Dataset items
§
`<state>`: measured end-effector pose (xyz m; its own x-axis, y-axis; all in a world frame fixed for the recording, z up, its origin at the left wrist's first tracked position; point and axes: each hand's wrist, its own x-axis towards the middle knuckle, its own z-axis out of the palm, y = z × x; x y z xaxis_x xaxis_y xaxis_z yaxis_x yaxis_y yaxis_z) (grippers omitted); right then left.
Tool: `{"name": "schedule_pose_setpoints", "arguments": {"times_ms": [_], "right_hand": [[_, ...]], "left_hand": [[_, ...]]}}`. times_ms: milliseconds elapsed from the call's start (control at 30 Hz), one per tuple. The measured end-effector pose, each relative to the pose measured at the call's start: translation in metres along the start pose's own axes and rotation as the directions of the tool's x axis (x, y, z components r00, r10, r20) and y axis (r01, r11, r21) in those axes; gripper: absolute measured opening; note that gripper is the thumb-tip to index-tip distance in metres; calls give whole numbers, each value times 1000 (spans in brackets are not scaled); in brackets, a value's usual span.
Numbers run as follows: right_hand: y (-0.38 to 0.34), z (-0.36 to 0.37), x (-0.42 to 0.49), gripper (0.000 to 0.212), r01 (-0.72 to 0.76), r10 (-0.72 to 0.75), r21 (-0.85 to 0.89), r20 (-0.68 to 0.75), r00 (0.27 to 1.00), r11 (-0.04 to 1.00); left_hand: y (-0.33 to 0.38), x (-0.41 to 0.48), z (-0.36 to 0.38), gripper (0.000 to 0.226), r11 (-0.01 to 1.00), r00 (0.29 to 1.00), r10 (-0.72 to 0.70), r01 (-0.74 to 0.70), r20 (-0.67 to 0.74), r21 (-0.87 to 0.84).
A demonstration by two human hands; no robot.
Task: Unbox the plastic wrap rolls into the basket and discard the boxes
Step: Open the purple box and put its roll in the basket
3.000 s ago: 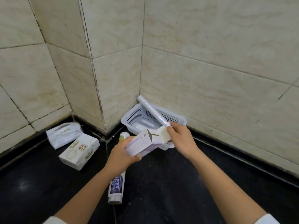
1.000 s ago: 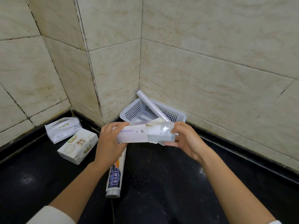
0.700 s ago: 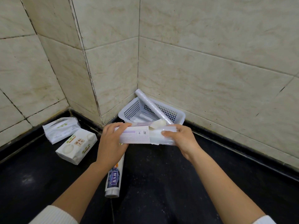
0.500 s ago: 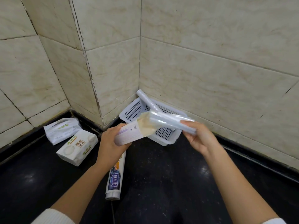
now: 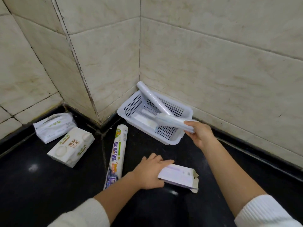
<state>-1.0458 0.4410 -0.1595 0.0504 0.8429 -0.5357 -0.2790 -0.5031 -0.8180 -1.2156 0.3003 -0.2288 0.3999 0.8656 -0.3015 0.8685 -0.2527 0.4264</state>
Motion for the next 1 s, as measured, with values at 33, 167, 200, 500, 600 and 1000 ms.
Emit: {"name": "schedule_pose_setpoints", "arguments": {"times_ms": [33, 167, 200, 500, 600, 1000], "right_hand": [[2, 3, 5, 33, -2, 2, -18, -9, 1000, 1000], [10, 16, 33, 38, -30, 31, -109, 4, 1000, 994], [12, 19, 40, 40, -32, 33, -133, 6, 999, 991], [37, 56, 79, 19, 147, -64, -714, 141, 988, 685], [40, 64, 84, 13, 254, -91, -924, 237, 967, 287], [41, 68, 74, 19, 377, 93, -919, 369, 925, -112]], "left_hand": [[4, 7, 3, 84, 999, 1000, 23, -24, 16, 33], [1, 23, 12, 83, 999, 997, 46, -48, 66, 22], [-4, 24, 9, 80, 999, 1000, 29, -29, 9, -22], [-80, 45, -30, 49, 964, 749, -264, 224, -608, -143], [-91, 49, -26, 47, 965, 778, -258, 235, -573, -117], [-94, 46, -29, 58, 959, 836, -283, 231, -470, -166]]}}
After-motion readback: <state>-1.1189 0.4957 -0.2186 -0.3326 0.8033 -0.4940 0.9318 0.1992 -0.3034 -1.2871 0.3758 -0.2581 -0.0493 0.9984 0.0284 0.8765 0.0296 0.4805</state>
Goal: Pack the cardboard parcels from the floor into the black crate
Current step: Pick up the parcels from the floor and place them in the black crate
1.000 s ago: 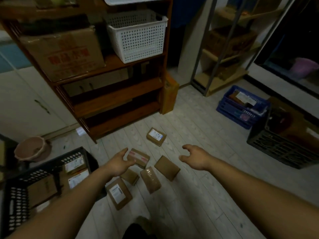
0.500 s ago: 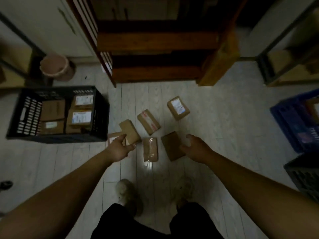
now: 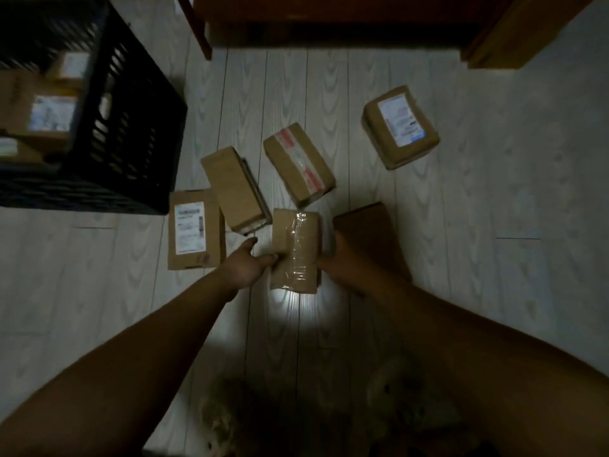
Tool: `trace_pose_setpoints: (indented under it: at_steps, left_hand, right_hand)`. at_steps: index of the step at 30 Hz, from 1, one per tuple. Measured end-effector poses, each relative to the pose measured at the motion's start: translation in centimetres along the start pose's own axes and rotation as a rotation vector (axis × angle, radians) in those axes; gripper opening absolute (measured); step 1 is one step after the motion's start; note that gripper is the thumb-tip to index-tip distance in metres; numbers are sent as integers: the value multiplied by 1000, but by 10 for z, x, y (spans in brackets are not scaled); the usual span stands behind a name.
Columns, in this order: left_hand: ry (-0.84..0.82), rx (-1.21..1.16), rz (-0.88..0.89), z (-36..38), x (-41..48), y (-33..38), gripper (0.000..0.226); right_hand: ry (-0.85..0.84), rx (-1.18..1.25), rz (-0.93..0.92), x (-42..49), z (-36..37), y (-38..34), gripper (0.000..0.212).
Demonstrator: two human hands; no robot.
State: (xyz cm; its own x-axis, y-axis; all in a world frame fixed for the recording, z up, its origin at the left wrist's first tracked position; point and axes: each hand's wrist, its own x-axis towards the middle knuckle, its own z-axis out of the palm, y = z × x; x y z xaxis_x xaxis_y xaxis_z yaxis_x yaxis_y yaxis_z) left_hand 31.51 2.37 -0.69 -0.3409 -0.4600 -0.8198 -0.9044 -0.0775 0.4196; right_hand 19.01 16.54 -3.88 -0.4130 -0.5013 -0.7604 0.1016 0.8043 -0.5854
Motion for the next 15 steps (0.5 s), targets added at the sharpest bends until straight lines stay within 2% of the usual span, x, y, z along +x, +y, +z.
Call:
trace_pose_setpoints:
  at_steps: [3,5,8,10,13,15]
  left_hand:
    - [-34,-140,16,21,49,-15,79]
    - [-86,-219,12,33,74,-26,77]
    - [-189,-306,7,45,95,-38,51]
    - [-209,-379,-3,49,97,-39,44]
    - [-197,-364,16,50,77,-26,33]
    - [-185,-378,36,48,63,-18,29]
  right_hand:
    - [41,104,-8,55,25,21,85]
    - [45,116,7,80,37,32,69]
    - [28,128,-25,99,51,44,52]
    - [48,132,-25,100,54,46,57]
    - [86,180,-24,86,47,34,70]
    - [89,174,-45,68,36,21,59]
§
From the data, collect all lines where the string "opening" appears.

WRITTEN RESPONSE:
Tool: `{"name": "schedule_pose_setpoints", "arguments": {"times_ms": [_], "right_hand": [[_, ...]], "left_hand": [[_, ...]]}}`. times_ms: milliseconds elapsed from the call's start (control at 30 Hz), one per tuple. The measured end-effector pose, each relative to the pose measured at the call's start: translation in metres along the start pose's own axes and rotation as the directions of the tool's x axis (x, y, z components r00, r10, r20) and y axis (r01, r11, r21) in those axes; gripper: absolute measured opening; note that gripper is the thumb-tip to index-tip distance in metres; calls give whole numbers, each value times 1000 (spans in brackets are not scaled); in brackets, a value's usual span.
Tool: `trace_pose_setpoints: (indented under it: at_steps, left_hand, right_hand)`. at_steps: index of the step at 30 Hz, from 1, one per tuple. Measured end-effector poses, each relative to the pose measured at the motion's start: translation in centimetres along the start pose's own axes and rotation as a rotation vector (axis × angle, radians) in those axes; gripper opening absolute (measured); step 1 is one step after the motion's start; note that gripper is the thumb-tip to index-tip distance in metres; numbers are sent as integers: the value multiplied by 1000, but by 10 for z, x, y (spans in brackets are not scaled); the usual span stands behind a name.

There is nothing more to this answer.